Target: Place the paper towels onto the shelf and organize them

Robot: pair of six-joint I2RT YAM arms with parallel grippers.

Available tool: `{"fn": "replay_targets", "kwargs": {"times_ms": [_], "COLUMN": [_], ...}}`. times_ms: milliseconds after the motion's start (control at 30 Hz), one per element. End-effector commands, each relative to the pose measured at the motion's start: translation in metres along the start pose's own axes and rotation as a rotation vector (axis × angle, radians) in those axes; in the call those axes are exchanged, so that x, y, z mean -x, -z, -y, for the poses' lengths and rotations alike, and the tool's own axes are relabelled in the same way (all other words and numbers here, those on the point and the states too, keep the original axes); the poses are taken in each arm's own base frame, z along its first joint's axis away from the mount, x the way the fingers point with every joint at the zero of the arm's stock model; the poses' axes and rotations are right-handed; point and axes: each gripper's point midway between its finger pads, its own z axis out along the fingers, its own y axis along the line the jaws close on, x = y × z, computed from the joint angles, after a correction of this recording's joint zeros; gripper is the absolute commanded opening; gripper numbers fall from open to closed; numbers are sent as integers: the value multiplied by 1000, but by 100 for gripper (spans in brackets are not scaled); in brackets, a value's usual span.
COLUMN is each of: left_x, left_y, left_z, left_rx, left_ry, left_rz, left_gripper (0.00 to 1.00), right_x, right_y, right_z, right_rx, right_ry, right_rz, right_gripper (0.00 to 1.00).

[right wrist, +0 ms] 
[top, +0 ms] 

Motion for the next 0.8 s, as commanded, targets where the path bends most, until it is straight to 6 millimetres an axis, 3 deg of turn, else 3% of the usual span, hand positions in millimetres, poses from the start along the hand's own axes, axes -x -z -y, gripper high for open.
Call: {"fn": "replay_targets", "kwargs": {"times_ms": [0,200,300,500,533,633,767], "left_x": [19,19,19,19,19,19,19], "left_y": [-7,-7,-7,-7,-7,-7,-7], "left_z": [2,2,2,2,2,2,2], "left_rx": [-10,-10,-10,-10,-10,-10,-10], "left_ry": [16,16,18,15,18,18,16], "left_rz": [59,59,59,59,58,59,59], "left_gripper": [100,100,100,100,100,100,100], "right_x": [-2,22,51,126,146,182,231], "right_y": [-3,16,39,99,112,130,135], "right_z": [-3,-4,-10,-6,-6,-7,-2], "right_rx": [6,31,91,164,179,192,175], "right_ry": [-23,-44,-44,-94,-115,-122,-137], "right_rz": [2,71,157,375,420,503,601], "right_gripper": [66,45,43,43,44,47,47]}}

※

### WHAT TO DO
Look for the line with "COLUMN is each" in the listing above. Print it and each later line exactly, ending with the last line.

### EXERCISE OUTPUT
COLUMN is each of: left_x, left_y, left_z, left_rx, left_ry, left_rz, left_gripper (0.00 to 1.00), right_x, right_y, right_z, right_rx, right_ry, right_rz, right_gripper (0.00 to 1.00).

[right wrist, +0 ms] 
[top, +0 ms] 

Motion for the next 0.8 s, as commanded, targets where the path bends most, until it is straight to 6 millimetres an axis, 3 deg of turn, else 3% of the usual span, hand positions in millimetres, poses from the start along the hand's own axes, axes -x -z -y, gripper high for open.
Call: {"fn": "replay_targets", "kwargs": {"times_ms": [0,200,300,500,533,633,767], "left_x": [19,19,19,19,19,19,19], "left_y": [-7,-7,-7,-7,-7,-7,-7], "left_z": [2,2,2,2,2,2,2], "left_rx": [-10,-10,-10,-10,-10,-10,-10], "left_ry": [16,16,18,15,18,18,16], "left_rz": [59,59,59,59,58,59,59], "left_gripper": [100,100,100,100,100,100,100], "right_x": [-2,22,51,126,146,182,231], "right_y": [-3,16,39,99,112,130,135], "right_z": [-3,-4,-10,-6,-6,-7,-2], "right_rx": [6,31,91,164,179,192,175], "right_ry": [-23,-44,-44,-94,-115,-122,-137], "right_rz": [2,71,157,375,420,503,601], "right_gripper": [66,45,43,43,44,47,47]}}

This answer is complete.